**Exercise brief:** Write out each line of the entries below that holds the word "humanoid".

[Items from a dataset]
Start of Block
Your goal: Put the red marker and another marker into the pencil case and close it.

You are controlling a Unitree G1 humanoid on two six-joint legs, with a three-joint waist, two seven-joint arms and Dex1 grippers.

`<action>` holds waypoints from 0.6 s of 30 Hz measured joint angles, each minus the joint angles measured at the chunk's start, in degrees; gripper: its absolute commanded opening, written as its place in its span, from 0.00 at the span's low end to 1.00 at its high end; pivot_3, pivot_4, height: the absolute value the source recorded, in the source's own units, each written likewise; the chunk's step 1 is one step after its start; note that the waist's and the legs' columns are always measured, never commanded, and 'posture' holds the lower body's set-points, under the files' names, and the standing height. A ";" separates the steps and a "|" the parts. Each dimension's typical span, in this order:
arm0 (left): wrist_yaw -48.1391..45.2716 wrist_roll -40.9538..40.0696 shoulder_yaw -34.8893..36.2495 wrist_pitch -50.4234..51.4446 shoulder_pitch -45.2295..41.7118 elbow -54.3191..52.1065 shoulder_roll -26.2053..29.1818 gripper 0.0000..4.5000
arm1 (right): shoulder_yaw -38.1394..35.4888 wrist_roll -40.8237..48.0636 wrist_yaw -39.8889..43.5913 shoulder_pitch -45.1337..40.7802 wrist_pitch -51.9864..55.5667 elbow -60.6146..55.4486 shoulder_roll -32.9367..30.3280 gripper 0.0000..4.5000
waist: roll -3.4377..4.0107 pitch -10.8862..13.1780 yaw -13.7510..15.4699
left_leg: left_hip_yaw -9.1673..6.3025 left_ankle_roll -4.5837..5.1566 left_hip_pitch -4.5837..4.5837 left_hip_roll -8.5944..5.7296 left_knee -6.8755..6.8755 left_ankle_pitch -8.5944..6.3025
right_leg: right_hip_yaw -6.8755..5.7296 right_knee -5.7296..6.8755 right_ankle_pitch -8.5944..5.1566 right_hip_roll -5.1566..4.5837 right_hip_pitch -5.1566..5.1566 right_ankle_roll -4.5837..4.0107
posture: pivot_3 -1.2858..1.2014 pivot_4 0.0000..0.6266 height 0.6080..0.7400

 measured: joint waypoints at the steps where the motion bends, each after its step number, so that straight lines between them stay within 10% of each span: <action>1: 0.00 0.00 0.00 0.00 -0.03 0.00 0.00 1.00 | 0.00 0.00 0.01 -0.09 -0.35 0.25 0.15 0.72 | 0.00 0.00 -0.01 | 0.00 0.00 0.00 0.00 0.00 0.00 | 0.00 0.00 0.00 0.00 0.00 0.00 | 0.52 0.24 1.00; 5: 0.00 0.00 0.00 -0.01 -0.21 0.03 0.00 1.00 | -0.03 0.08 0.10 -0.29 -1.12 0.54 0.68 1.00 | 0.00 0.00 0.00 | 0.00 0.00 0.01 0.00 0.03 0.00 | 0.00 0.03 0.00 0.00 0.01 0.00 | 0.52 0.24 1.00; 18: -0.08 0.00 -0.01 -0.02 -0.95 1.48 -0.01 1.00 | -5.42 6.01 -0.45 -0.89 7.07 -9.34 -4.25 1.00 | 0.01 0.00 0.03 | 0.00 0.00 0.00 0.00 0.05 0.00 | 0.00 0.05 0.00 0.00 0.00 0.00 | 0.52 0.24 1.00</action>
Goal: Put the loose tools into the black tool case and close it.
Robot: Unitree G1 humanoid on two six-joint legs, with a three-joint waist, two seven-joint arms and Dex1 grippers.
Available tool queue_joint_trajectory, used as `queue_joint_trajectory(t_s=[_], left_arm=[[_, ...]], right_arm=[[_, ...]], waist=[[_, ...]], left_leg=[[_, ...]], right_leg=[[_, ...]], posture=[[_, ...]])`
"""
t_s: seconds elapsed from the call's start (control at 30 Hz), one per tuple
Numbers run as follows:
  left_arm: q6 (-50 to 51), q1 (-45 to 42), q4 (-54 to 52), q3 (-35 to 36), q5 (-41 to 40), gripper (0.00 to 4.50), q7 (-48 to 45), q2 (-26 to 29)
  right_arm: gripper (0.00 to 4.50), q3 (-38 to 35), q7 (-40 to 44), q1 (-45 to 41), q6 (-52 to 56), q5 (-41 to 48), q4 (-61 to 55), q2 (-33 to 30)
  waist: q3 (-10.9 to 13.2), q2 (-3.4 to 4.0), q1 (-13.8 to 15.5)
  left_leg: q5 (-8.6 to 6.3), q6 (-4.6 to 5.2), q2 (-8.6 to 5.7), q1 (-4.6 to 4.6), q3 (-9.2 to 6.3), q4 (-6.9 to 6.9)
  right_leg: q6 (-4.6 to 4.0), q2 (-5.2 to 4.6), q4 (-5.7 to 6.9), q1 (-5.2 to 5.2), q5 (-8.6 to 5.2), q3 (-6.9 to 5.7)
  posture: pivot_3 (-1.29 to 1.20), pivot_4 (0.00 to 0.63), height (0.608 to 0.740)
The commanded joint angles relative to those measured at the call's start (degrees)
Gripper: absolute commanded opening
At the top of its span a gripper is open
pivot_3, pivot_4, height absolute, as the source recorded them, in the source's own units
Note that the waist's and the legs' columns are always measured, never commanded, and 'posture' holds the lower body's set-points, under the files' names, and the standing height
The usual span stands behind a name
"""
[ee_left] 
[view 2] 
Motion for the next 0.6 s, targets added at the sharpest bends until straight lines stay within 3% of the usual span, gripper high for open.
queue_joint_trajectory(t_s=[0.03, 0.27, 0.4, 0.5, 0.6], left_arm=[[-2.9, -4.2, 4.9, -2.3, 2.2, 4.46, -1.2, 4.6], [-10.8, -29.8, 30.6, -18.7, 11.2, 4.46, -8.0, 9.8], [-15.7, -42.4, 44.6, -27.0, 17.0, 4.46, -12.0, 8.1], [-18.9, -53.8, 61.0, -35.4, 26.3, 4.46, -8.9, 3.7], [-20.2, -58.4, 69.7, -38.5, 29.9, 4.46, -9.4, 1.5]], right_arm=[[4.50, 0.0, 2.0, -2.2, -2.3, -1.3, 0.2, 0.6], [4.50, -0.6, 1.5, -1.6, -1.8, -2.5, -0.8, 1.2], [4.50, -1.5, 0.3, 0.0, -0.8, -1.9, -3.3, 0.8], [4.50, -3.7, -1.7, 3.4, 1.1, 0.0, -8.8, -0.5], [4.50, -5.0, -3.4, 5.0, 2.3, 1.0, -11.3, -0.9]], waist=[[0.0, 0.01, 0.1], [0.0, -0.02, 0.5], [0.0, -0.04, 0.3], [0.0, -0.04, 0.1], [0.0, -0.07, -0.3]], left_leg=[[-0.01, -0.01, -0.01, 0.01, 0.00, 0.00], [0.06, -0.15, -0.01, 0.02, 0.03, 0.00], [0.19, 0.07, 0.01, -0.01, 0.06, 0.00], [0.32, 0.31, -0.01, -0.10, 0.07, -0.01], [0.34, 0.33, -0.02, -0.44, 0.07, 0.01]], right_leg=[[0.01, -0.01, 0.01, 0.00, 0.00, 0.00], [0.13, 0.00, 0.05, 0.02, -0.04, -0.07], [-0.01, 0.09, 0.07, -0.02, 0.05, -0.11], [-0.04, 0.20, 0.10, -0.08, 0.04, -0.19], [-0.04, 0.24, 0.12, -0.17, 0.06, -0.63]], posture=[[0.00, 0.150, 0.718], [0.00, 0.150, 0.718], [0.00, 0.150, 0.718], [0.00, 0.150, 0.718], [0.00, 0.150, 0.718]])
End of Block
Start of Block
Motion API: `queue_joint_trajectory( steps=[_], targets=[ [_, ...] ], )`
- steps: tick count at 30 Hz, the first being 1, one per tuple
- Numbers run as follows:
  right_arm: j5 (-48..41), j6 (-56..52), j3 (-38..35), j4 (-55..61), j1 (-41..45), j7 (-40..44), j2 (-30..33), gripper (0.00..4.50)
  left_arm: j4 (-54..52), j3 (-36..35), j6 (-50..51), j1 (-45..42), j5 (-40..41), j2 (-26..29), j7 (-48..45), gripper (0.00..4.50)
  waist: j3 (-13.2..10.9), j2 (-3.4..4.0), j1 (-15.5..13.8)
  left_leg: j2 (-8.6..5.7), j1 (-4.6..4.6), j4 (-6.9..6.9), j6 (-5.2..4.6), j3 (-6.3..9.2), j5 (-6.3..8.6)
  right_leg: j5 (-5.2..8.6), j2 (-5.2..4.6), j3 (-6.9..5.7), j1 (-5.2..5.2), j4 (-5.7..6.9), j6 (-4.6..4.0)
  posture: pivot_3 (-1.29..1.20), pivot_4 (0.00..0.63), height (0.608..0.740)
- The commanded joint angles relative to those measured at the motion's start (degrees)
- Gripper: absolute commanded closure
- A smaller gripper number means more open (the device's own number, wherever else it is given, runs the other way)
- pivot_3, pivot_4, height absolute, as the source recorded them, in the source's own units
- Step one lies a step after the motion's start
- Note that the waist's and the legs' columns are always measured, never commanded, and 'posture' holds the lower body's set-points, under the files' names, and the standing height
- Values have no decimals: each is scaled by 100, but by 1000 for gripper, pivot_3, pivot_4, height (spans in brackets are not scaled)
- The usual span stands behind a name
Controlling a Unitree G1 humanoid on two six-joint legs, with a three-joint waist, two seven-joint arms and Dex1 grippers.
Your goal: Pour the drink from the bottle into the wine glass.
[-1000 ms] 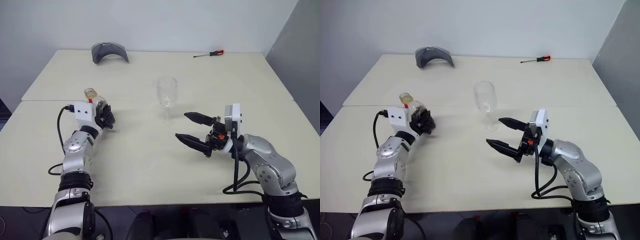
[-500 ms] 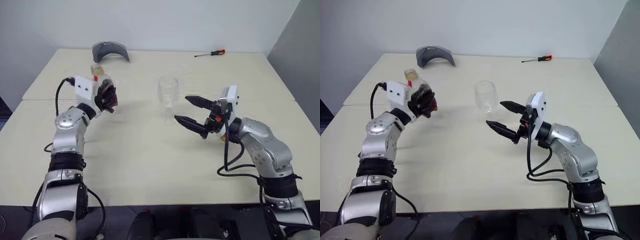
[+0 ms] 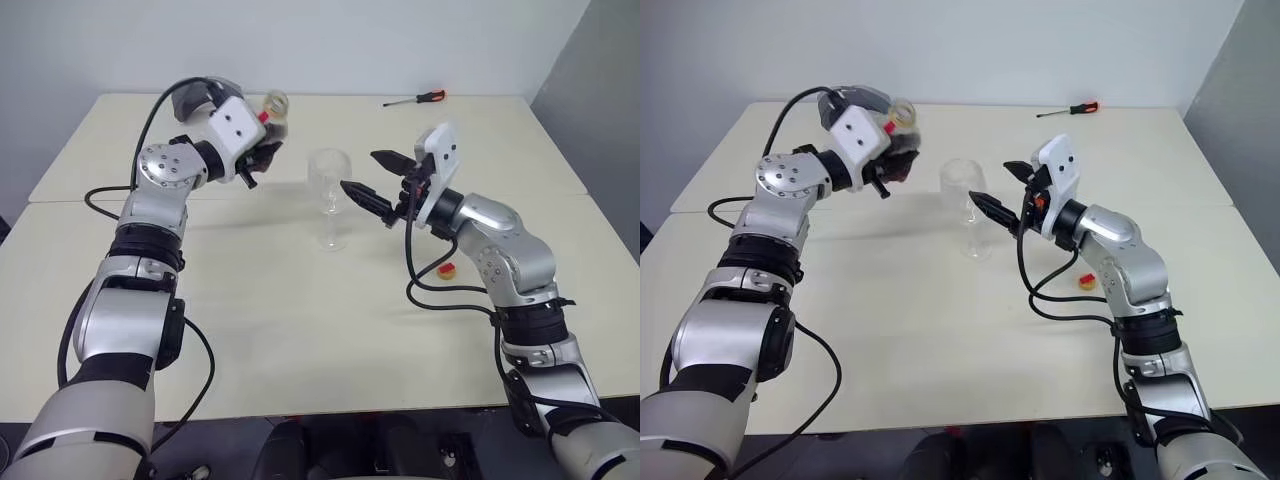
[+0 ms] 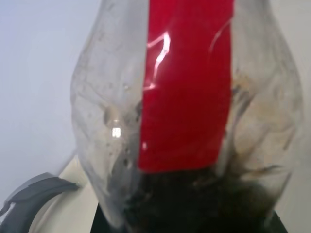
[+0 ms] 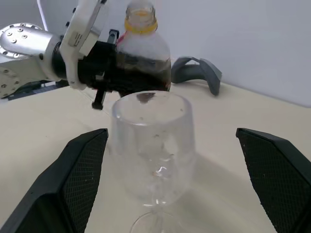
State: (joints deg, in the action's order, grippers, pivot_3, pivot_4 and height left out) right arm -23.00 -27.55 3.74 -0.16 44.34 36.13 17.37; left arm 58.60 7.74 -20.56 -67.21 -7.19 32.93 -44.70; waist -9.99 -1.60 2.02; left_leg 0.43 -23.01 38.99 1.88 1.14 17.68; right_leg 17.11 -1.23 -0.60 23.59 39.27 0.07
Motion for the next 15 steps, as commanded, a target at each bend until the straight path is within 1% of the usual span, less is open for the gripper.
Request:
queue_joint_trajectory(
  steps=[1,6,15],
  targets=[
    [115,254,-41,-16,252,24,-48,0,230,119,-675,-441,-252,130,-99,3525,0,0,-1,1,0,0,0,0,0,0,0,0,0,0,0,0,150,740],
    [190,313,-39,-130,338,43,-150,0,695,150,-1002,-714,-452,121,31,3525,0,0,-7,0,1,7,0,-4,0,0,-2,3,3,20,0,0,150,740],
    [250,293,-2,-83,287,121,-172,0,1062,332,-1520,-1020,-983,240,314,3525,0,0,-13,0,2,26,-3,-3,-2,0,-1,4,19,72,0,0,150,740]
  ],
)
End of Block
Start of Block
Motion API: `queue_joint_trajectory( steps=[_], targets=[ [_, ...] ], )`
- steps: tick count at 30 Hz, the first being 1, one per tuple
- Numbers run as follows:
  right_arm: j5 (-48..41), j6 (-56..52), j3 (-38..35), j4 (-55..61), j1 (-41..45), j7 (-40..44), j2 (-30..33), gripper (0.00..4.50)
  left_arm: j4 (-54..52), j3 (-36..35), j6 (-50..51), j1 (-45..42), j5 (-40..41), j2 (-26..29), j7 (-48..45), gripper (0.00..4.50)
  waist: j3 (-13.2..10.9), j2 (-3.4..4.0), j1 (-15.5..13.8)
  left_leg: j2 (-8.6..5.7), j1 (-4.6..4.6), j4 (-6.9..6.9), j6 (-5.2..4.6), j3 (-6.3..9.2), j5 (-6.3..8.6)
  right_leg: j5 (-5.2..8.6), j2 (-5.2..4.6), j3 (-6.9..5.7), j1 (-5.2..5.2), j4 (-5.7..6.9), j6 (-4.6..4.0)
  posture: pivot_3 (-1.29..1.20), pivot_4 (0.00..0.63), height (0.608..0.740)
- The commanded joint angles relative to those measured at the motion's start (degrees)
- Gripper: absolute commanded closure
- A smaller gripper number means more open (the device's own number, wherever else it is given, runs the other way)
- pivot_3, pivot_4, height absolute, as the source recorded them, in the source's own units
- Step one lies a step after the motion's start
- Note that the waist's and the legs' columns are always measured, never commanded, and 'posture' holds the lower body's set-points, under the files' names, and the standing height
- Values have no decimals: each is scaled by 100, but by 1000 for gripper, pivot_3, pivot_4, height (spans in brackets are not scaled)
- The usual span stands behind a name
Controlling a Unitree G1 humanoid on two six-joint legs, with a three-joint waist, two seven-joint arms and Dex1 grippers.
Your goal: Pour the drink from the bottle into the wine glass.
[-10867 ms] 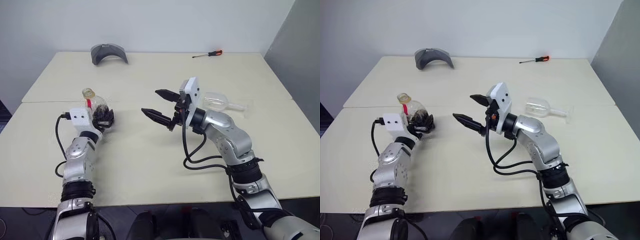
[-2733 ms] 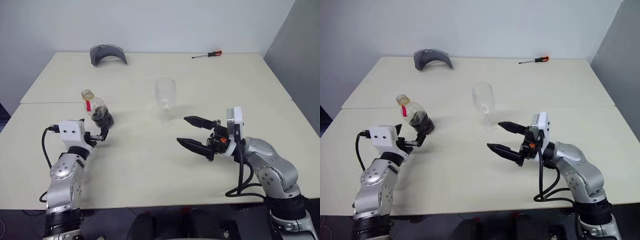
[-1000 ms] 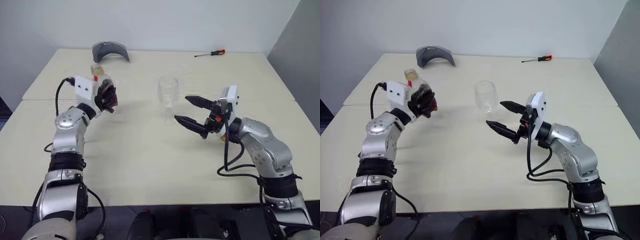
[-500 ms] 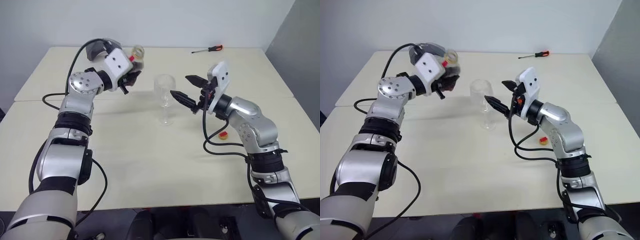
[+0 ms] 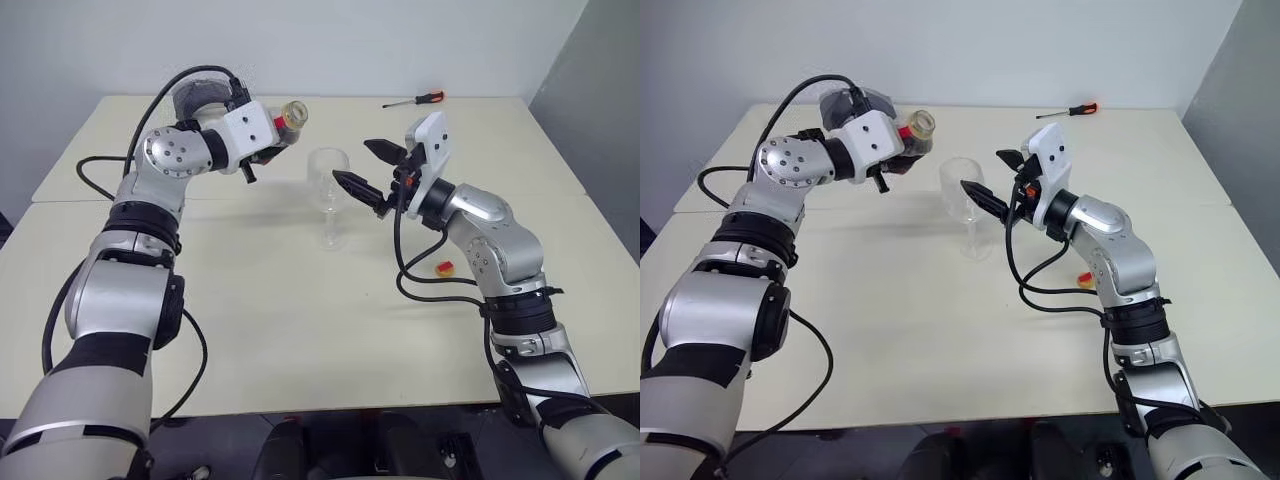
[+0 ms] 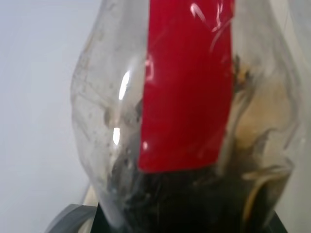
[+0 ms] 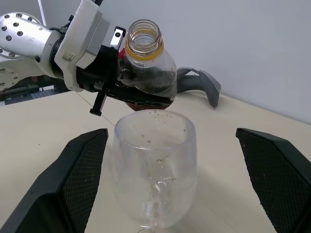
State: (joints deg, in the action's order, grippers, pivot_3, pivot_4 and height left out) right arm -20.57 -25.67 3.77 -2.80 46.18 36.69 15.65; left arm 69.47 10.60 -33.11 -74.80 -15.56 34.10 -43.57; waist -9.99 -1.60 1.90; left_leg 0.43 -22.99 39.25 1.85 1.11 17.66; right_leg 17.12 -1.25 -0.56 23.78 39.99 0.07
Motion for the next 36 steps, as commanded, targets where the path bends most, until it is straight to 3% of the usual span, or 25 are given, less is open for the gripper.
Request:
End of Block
**Result:**
You are controlling a Unitree G1 humanoid on two six-joint legs, with a three-joint waist, two seven-joint arms and Dex1 grippers.
Robot: Unitree G1 humanoid on two six-joint legs, with a three-joint waist, two seven-joint arms and Dex1 grippers.
Controlling a Unitree G1 humanoid on two six-joint legs, with a three-joint waist, two seven-joint arms and Dex1 grippers.
Controlling a Unitree G1 humanoid on two six-joint legs, with a three-joint waist, two seven-joint arms and Dex1 grippers.

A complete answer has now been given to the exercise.